I need the lines from the one with "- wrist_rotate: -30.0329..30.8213" through the end of the material, copied exactly and with nothing else included.
....
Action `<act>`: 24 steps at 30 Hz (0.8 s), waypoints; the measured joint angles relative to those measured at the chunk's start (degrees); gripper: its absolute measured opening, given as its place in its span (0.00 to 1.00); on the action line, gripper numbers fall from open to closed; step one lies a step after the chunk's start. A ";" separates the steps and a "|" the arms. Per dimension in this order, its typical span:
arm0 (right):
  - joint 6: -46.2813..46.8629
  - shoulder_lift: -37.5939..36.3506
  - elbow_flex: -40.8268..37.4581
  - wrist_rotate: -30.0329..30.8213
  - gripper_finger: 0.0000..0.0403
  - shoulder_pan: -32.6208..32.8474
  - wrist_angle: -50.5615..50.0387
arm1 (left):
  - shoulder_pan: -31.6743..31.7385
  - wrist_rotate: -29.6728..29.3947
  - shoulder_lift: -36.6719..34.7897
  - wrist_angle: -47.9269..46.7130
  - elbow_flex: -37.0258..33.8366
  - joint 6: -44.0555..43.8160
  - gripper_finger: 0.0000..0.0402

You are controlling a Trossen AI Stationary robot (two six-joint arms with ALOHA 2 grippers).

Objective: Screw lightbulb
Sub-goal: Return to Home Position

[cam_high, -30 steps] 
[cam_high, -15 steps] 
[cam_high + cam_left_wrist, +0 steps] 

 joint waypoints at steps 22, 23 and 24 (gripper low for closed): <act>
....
> ANSWER TO THIS PROBLEM
  - wrist_rotate: -30.0329..30.8213
  - gripper_finger: 0.0000..0.0403
  - shoulder_pan: -32.6208..32.8474
  - wrist_angle: -50.5615..50.0387
arm1 (left):
  - shoulder_pan: -31.6743..31.7385
  - wrist_rotate: -29.6728..29.3947
  - shoulder_lift: -36.6719..34.7897
  - wrist_angle: -47.9269..46.7130
  - elbow_flex: -37.0258..33.8366
  - joint 6: -44.0555..43.8160
  - gripper_finger: 0.0000..0.0402

You are controlling a Trossen AI Stationary robot (two six-joint arms with ALOHA 2 grippers).

Objective: Screw lightbulb
Sub-goal: Return to Home Position

[cam_high, -30 steps] 
[cam_high, -15 steps] 
[cam_high + cam_left_wrist, +0 steps] 

 joint waypoints at steps 22, 23 and 24 (gripper low for closed): <act>

Nothing else goes with this output.